En 2015 se reformó el Código Penal precisamente para poder castigar penalmente esas nuevas formas de terrorismo que antes no se contemplaban. El nuevo artículo 575 pena con prisión de dos a cinco años la «capacitación» propia, el «adoctrinamiento», el «adiestramiento militar», el proselitismo por cualquier vía de comunicación, el acceso a páginas yihadistas, o la ayuda para viajar a una zona controlada por un grupo terrorista.

Son penas cortas que el Ministerio del Interior está completando, en el caso de extranjeros, con la expulsión automática e inmediata tras el cumplimiento de la condena. Las cifras son crecientes. En solo tres años, desde la entrada en vigor de la reforma, han sido deportados 51 expresos por cuestiones de «seguridad nacional». Solo el pasado año 32 exreclusos yihadistas de 'segundo nivel' (penas cortas del 575 del Código Penal) fueron llevados a la fuerza a su país de origen. En los siete primeros meses de 2017 han sido desterrados de España 14 exreclusos que fueron condenados por autoadoctrinamiento, captación, proselitismo en las redes o simplemente por ser simpatizantes, casi siempre, del Daesh.

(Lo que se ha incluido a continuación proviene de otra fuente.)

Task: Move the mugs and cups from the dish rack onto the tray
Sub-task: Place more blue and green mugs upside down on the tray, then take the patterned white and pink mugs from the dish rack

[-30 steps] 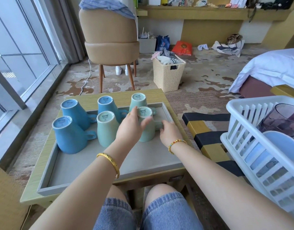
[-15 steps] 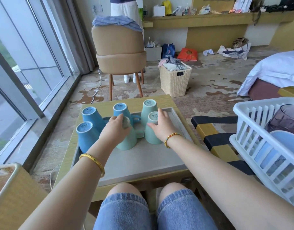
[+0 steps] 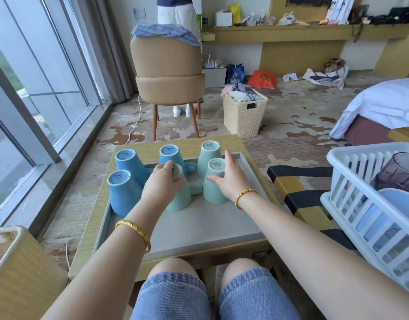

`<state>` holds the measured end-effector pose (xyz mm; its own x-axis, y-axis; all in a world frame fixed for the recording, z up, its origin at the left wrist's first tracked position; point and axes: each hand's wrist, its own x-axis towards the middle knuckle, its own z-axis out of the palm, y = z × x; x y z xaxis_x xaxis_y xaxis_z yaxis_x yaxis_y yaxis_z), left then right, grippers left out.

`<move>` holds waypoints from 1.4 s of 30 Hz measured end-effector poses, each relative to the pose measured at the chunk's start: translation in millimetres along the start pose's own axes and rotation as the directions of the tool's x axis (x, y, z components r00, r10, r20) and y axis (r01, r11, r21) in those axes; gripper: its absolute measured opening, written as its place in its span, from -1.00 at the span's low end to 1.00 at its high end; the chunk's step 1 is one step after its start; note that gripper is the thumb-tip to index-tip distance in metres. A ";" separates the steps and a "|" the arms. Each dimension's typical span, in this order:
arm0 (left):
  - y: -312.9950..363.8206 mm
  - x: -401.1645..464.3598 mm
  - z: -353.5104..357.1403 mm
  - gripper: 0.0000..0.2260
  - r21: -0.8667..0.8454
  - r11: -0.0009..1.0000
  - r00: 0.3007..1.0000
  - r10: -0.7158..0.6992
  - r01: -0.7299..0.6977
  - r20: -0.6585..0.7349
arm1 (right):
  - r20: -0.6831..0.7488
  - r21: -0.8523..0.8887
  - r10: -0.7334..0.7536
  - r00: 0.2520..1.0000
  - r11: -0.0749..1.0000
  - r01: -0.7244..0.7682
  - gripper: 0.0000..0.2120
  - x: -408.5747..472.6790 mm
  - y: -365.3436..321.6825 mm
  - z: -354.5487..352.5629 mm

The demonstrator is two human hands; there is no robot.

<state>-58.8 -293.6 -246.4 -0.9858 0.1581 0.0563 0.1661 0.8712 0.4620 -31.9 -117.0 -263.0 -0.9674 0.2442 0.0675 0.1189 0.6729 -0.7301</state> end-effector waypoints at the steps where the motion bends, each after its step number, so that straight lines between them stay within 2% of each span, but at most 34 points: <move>1: 0.1 0.0 0.7 -0.54 0.001 1.000 1.000 -0.003 0.003 0.005 | -0.004 0.003 0.001 1.000 1.000 -0.001 -0.08 -0.3 0.3 0.7; 4: 0.5 -2.5 3.0 -0.57 0.032 0.999 1.000 -0.009 0.009 0.023 | 0.018 0.000 0.021 1.000 1.000 -0.021 -0.07 -2.3 1.2 1.3; 6: 2.6 -8.9 4.6 -0.48 0.081 0.996 0.999 -0.026 0.025 0.019 | 0.050 -0.023 0.056 0.997 0.998 -0.055 -0.06 -6.2 3.1 -1.2; 8: 8.2 -18.5 4.9 -0.42 0.084 0.996 0.999 -0.018 0.022 -0.049 | 0.067 -0.052 0.071 0.995 0.996 -0.067 -0.07 -13.6 6.3 -7.4; 10: 19.4 -28.5 2.4 -0.46 0.089 0.995 0.989 0.059 -0.047 -0.135 | 0.059 -0.057 0.063 0.996 0.997 -0.059 -0.14 -23.9 8.0 -19.8; 12: 37.1 -38.9 -3.0 -0.54 0.070 0.991 0.978 0.128 -0.118 -0.167 | 0.009 -0.108 0.031 0.999 0.994 -0.030 -0.30 -36.3 9.0 -38.2; 14: 62.6 -49.8 -10.5 -0.63 0.002 0.983 0.969 0.182 -0.184 -0.165 | -0.050 -0.179 -0.023 0.999 0.984 0.013 -0.51 -49.8 8.0 -60.3; 17: 110.6 -69.1 -20.1 -0.75 -0.054 0.949 0.943 0.300 -0.310 -0.141 | -0.113 -0.174 -0.090 0.990 0.982 0.070 -0.78 -71.8 5.4 -96.3; 24: 212.2 -122.1 -15.5 -0.83 -0.110 0.846 0.852 0.515 -0.522 -0.090 | -0.252 -0.235 -0.164 0.954 0.966 0.105 -0.79 -120.6 23.4 -182.7; 28: 254.1 -144.0 4.7 -0.83 -0.205 0.809 0.831 0.554 -0.551 -0.047 | -0.345 -0.242 -0.098 0.933 0.970 0.012 -0.79 -146.5 52.2 -226.5; 34: 305.0 -175.8 45.3 -0.77 -0.317 0.759 0.790 0.612 -0.569 0.048 | -0.460 -0.284 0.080 0.884 0.930 -0.232 -0.74 -191.0 101.4 -285.7; 36: 319.7 -187.3 61.6 -0.76 -0.354 0.740 0.768 0.635 -0.573 0.086 | -0.474 -0.355 0.156 0.867 0.867 -0.349 -0.72 -207.4 114.0 -301.8; 38: 334.1 -199.0 77.2 -0.76 -0.374 0.722 0.740 0.661 -0.582 0.124 | -0.474 -0.470 0.236 0.848 0.747 -0.471 -0.81 -222.9 126.2 -315.5; 42: 358.3 -222.1 100.7 -0.77 -0.435 0.687 0.684 0.703 -0.582 0.195 | -0.486 -0.592 0.368 0.793 0.529 -0.608 -0.71 -247.6 146.3 -337.6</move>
<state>222.1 30.2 -182.6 -0.5525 0.8115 0.1905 0.6776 0.3042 0.6696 300.6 156.7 -157.0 -0.6145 0.7805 0.1152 0.7837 0.6206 -0.0244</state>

Los mandos de la lucha antiterroristas están especialmente satisfechos con las crecientes expulsiones de estos yihadistas de 'segundo nivel', que fueron capturados sin planes de atentar en España y sin armas pero que -aseguran- eran «potenciales» 'lobos solitarios', que en cualquier momento podían haber dado el paso para intentar atacar en territorio nacional o en Europa.

Sin condena

Pero si las expulsiones de los exreclusos yihadistas son una faceta desconocida de la lucha antiterrorista, aun más secretas son las deportaciones de sospechosos, jamás condenados, que también están siendo desterrados en aplicación de la ley de Extranjería y su supuesta participación en actividades contrarias a la «seguridad nacional». Sobre el volumen de estas expulsiones administrativas sumarias sin condena no hay datos oficiales, pero, según admiten los responsables de la seguridad del Estado, se están produciendo continuamente.

Sobre todo, desde que a finales del pasado año el Tribunal Supremo, tras años de deportaciones, diera su visto bueno al destierro de radicales islámicos aunque sean absueltos o se archiven las acusaciones contra ellos.

Entonces, la Sala de lo Contencioso del Supremo avaló expresamente estos destierros «administrativos» basados en la ley de extranjería, dando la razón a la Audiencia Nacional, que en diciembre de 2015 ya había zanjado que librarse de una «imputación delictiva» no era suficiente para evitar la expulsión si hay indicios de amenaza para la «seguridad nacional» como era el caso del argelino Nouh Mediouni, que, tras pasar diez meses en prisión, jamás fue procesado.

Hasta entonces, estos fallos de la Audiencia Nacional no habían llegado al alto tribunal porque en la inmensa mayoría de los casos los deportados y sus abogados tiraban la toalla, ya que los extranjeros hacía meses, o incluso años, que estaban fuera de España y, casi siempre, ilocalizables.